Rorate Caeli

Lætare, Ierusalem

conventum facite omnes qui diligitis eam: gaudete cum lætitia, quia in tristitia fuistis: ut exsultetis, et satiemini ab uberibus consolationis vestræ. Ps. Lætatus sum in his, quæ dicta sunt mihi: in domum Domini ibimus.

[Gospel for the Sunday: St. John, vi, 1-15] v. 15: "Jesus therefore, when He knew that they would come to take Him by force and make Him king, fled again into the mountain, Himself alone."

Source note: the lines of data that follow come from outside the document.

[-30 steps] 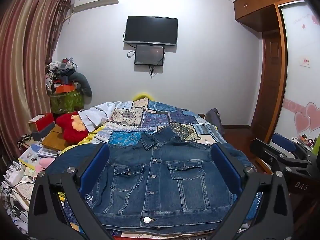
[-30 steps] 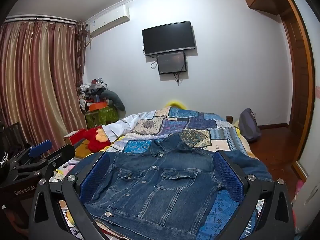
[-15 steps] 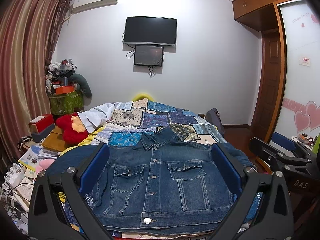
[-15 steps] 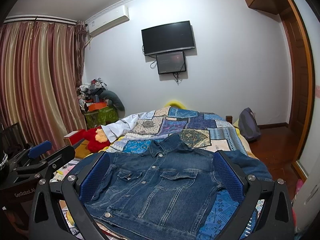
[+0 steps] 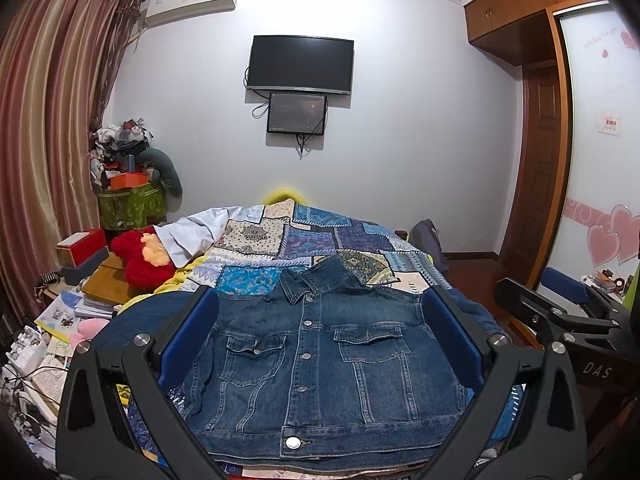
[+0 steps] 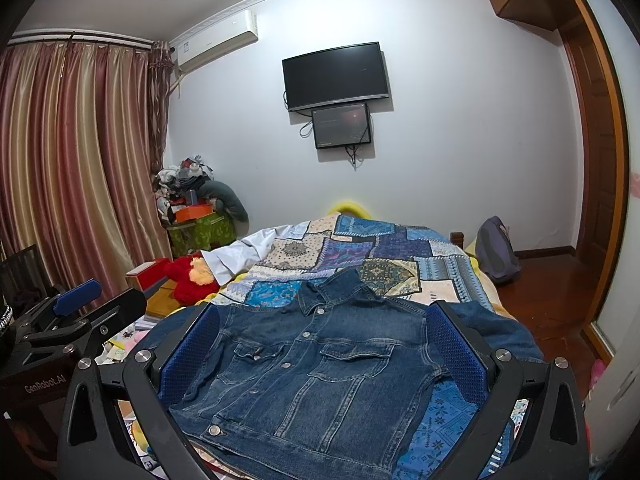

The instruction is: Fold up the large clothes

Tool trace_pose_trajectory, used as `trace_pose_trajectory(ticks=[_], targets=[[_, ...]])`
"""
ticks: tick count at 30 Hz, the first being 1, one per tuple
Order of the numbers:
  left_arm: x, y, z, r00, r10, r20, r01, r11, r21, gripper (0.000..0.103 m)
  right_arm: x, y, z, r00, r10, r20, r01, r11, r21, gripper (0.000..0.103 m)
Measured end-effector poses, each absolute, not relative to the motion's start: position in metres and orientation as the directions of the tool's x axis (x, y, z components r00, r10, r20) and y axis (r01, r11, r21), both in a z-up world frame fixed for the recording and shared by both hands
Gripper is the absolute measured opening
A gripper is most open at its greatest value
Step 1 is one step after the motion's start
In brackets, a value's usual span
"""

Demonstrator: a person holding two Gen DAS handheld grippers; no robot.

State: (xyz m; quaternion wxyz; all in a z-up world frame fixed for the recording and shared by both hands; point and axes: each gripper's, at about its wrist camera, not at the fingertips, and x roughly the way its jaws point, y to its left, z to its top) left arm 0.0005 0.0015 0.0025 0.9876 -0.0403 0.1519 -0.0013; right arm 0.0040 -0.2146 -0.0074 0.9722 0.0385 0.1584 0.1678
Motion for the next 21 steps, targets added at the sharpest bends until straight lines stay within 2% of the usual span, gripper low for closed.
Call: trace_pose_trajectory(ticks=[21], targets=[[0.0023,-0.0014,0.0036,0.954,-0.021,-0.299,-0.003,0.997,-0.08,0.103,0.0028,-0.2104,-0.0094,0.894,0.338,-0.294,-0.314,0.941,0.125,0.103]])
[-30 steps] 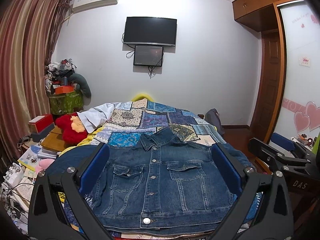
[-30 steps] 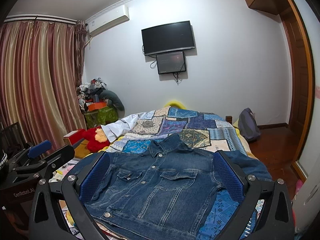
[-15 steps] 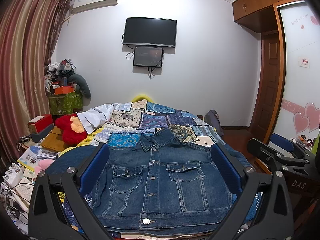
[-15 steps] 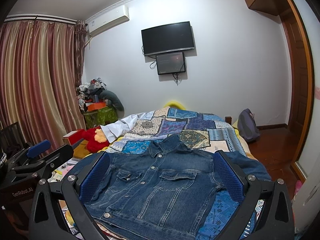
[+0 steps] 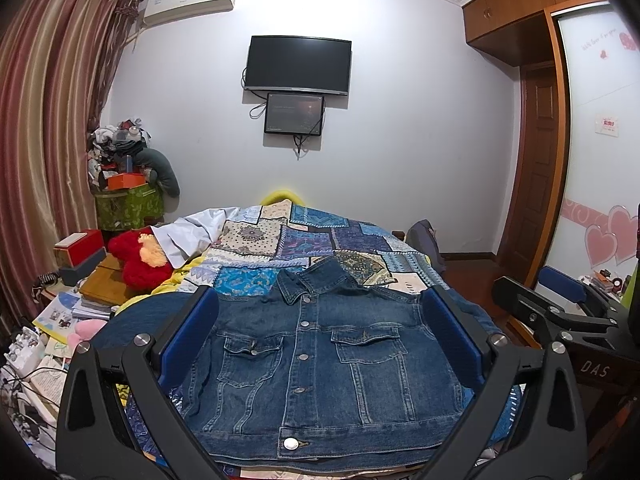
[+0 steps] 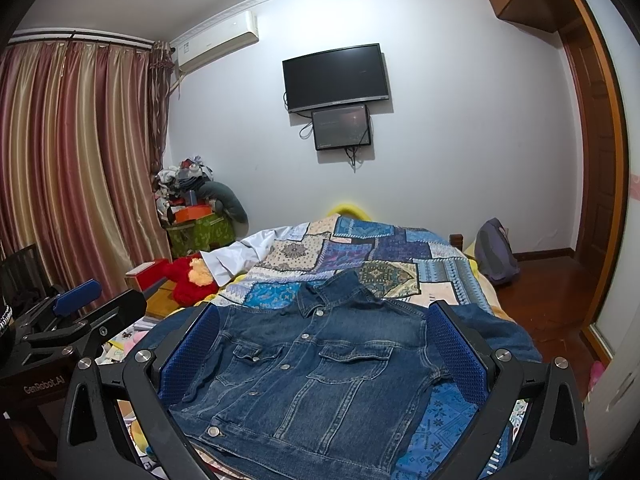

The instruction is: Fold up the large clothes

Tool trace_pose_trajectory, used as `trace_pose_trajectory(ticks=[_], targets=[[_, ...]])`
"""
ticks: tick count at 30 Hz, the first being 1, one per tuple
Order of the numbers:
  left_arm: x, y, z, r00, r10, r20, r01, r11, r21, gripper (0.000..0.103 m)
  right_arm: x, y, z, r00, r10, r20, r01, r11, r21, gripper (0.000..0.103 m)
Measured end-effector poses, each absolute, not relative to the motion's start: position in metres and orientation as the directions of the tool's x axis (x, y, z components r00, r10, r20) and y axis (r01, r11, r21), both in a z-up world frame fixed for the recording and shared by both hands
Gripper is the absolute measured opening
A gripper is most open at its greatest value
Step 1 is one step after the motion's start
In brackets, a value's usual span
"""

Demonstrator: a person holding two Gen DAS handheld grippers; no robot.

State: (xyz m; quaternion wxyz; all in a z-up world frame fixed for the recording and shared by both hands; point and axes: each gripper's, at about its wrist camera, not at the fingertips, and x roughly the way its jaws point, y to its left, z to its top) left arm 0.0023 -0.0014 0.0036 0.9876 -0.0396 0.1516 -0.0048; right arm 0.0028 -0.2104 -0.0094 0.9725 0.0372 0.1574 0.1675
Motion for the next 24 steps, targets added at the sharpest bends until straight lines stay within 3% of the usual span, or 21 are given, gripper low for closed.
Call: trace_pose_trajectory(ticks=[14,24], targets=[[0.009,0.003,0.0,0.95,-0.024,-0.312,0.001,0.997,-0.072,0.103,0.019,-0.222,-0.014,0.898,0.305,-0.316,-0.277,0.952,0.13,0.103],[0.037,0.05,0.009,0.951,0.062,-0.302,-0.085,0.994,-0.063,0.103,0.057,-0.228,-0.027,0.901,0.246,-0.357,-0.23,0.969,0.089,0.103]])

Wonderful! How great is the tyranny of gluttony, how great the fickleness of men's minds! No longer do they vindicate the Law, no longer do they care for the violation of the Sabbath, no longer are they zealous for God; all such considerations are thrown aside, when their bellies have been filled; He was a prophet in their eyes, and they were about to choose Him for a king. But Christ fleeth. "Wherefore?" To teach us to despise worldly dignities, and to show us that He needed nothing on earth. For He who chose all things mean, both mother and house and city and nurture and attire would not afterwards be made illustrious by things on earth. The things which He had from heaven were glorious and great, angels, a star, His Father loudly speaking, the Spirit testifying, and Prophets proclaiming Him from afar; those on earth were all mean, that thus His power might the more appear.

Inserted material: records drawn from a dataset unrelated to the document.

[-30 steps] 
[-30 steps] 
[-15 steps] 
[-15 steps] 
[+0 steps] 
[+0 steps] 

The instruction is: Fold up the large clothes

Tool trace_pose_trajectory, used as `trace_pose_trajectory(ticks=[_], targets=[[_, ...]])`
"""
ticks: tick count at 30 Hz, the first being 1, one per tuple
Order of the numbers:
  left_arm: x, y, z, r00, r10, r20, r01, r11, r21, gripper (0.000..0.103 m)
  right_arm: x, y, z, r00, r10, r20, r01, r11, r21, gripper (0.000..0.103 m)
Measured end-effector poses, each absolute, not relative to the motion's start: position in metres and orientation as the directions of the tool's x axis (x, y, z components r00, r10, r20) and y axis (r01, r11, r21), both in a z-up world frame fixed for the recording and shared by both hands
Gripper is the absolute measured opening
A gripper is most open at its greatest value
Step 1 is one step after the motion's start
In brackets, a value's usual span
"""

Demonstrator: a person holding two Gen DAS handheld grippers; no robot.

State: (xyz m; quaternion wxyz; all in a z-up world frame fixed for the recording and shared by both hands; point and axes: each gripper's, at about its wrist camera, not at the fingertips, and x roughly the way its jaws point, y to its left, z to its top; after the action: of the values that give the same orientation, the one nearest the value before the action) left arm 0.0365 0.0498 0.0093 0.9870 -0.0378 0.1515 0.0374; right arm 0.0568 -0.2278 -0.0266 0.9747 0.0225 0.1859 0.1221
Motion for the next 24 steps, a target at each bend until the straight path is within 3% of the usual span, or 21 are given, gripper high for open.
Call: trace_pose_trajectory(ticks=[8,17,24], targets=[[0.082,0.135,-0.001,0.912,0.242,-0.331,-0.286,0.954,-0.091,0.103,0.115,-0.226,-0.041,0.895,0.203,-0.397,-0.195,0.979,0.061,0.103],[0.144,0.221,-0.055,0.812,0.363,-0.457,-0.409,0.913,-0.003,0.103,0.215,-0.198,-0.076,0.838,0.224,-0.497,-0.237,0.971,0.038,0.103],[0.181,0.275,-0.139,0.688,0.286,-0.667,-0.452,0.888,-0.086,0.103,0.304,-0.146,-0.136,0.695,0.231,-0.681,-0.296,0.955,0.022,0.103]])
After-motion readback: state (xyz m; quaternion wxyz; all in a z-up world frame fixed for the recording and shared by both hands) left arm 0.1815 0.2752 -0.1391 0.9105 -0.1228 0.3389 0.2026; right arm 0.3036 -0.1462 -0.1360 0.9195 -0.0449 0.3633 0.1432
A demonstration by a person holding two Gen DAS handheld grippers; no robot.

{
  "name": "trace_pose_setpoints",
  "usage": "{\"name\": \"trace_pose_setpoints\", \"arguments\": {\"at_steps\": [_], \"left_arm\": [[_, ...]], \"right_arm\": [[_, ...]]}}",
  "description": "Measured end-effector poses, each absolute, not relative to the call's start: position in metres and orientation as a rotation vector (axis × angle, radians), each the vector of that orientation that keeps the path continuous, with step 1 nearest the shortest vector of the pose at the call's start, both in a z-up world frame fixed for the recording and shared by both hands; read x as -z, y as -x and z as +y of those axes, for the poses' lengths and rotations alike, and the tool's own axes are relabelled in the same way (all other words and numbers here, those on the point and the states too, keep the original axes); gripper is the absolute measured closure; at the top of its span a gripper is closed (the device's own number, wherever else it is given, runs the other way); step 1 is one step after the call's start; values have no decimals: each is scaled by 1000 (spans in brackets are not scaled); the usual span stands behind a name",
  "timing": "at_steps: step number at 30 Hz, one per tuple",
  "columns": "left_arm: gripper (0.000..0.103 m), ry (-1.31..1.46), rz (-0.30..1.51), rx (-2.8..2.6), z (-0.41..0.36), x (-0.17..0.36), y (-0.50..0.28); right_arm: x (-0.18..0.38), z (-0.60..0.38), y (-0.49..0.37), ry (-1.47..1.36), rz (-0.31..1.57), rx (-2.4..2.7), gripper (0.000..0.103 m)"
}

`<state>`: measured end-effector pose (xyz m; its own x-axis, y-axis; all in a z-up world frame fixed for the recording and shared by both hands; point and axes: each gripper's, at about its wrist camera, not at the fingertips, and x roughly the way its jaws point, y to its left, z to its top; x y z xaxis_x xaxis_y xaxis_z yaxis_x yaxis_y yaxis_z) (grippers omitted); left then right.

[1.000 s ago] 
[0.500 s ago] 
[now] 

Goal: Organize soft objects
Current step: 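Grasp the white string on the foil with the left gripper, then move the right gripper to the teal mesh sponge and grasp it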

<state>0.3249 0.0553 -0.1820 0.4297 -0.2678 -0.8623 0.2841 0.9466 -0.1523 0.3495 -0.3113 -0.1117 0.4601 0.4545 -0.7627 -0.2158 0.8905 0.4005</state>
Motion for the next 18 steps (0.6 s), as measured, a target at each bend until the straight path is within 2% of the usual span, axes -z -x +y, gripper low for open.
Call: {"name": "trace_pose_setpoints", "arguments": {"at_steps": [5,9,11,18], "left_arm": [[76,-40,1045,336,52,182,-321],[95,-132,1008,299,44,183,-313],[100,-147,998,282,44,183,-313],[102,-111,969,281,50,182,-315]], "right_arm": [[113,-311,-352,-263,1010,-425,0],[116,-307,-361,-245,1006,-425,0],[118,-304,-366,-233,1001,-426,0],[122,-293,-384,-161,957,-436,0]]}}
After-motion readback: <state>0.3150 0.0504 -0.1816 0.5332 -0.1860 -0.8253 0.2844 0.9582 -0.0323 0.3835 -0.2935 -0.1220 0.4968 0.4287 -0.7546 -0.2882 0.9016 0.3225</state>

He came also to teach us to despise the things of the world, and not be amazed or astonished by the splendors of this life, but to laugh them all to scorn, and to desire those which are to come. For he who admires things which are here, will not admire those in the heavens. Wherefore also He saith to Pilate, "My Kingdom is not of this world" (c. xviii, 36), that He may not afterwards appear to have employed mere human terror or dominion for the purpose of persuasion. Why then saith the Prophet, "Behold, thy King cometh unto thee, meek, and sitting upon an ass"(Zach, ix, 9)? He spoke of that Kingdom which is in the heavens, but not of this on earth; and on this account Christ saith, "I receive not honor from men." (v. 41).

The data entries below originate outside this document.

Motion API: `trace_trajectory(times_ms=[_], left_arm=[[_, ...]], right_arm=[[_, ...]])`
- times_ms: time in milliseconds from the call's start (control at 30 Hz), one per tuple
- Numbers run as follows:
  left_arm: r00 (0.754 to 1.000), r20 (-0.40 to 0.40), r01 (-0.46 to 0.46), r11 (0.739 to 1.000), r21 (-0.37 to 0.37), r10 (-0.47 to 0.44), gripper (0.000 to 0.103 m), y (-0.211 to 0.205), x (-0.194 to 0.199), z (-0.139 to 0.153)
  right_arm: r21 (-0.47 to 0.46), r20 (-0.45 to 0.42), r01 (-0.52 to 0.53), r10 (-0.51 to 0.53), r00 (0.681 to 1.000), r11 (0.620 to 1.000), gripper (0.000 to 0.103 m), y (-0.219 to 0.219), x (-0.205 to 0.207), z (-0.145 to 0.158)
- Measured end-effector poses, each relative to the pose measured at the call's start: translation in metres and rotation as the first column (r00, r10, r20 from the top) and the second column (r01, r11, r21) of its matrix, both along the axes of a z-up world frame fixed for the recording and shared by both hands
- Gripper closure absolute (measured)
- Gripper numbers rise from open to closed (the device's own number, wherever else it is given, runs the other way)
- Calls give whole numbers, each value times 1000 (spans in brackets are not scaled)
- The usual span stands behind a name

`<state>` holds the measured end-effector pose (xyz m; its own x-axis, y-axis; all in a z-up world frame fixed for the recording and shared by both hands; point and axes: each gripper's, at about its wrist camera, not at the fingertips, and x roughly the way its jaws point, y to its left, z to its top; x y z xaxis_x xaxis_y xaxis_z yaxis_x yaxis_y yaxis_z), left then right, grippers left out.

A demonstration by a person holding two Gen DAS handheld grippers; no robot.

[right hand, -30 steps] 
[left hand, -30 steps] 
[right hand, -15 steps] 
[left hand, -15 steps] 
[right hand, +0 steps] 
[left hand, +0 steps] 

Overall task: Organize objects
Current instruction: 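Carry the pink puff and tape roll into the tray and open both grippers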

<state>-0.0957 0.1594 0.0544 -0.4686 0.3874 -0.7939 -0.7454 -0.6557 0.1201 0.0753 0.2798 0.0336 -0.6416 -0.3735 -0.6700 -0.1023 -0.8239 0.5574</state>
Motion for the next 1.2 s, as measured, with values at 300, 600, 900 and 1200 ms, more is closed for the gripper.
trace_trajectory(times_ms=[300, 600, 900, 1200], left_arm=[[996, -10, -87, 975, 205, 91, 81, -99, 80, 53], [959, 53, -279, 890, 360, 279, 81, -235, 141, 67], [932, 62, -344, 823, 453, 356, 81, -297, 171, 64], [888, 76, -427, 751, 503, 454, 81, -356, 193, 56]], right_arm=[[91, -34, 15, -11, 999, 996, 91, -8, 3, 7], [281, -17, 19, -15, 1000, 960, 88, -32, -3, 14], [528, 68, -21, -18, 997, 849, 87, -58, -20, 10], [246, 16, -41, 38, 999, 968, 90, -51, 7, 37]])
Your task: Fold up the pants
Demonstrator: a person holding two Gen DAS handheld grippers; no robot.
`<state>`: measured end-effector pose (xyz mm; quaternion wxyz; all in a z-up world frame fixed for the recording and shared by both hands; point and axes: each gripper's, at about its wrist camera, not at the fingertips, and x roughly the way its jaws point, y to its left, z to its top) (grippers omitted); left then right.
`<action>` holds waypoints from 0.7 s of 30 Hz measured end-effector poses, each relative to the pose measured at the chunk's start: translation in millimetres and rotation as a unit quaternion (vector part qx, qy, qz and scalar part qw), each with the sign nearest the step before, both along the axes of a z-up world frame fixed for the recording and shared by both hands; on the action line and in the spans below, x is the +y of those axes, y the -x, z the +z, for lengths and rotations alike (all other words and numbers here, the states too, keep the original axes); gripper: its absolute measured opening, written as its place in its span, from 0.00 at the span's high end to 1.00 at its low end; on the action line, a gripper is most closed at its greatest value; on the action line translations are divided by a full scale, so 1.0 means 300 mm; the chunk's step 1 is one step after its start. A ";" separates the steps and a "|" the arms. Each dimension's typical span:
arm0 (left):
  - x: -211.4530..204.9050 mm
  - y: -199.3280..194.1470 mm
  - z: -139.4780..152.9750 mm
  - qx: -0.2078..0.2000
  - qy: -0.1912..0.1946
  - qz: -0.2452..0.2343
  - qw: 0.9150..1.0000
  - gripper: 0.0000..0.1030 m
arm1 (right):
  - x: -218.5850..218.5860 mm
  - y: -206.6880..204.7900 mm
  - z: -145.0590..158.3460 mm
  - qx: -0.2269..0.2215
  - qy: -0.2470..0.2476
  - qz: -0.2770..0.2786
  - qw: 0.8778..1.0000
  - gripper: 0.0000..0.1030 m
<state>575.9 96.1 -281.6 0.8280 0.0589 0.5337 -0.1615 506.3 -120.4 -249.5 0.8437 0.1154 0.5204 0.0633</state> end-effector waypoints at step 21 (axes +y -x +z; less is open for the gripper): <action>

Learn we then, beloved, to despise and not to desire the honor which is from meal for we have been honored with the greatest of honors, compared with which that other is verily insult, ridicule, and mockery. And as the riches of this world compared with the riches of that are poverty, as this life apart from that is deadness, (for "let the dead bury their dead"-St.Matthew, viii, 28) so this honor compared with that is shame and ridicule.